■ Assignment ■
Using the data beneath this instruction, retype only the lines from the one that contains "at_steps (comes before" down to the one that contains "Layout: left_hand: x", both included, exactly as they appear.

■ Data provided ■

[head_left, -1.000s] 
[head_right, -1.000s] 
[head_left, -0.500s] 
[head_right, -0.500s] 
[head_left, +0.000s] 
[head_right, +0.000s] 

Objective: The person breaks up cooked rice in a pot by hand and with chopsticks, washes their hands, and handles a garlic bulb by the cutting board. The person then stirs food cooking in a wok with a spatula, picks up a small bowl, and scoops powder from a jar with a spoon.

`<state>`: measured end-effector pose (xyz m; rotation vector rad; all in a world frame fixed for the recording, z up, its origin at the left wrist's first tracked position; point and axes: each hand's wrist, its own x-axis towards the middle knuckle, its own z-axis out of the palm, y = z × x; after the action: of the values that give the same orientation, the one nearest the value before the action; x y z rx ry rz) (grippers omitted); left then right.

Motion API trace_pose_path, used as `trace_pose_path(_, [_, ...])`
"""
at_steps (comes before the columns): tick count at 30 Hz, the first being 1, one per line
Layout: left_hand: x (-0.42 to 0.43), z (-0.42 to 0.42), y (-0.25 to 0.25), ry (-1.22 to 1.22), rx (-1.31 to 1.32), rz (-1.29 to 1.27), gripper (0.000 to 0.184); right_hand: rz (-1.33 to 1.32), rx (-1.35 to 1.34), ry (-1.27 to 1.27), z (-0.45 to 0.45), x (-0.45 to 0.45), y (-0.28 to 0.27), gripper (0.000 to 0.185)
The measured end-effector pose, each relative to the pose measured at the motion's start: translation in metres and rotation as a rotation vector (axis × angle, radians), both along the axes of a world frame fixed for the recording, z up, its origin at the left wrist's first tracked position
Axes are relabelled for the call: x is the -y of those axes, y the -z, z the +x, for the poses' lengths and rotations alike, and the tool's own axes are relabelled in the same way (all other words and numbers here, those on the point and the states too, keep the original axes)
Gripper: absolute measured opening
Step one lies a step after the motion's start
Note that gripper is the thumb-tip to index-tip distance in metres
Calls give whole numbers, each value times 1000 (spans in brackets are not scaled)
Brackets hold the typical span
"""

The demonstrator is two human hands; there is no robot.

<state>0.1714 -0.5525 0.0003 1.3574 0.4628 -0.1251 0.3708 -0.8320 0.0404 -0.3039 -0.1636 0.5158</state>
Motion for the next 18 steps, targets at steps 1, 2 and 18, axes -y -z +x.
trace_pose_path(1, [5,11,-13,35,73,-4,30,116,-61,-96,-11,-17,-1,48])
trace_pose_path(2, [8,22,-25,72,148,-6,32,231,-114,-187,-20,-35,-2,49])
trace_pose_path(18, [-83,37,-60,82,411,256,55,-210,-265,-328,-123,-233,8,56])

■ Output of the task ■
at_steps (comes before the columns): tick count at 30 Hz, the first being 1, one per line
Layout: left_hand: x (-0.42 to 0.43), z (-0.42 to 0.42), y (-0.25 to 0.25), ry (-1.22 to 1.22), rx (-1.31 to 1.32), rz (-1.29 to 1.27), gripper (0.000 to 0.184); right_hand: rz (-1.33 to 1.32), rx (-1.35 to 1.34), ry (-1.27 to 1.27), z (-0.45 to 0.45), x (-0.45 to 0.45), y (-0.28 to 0.27), gripper (0.000 to 0.185)

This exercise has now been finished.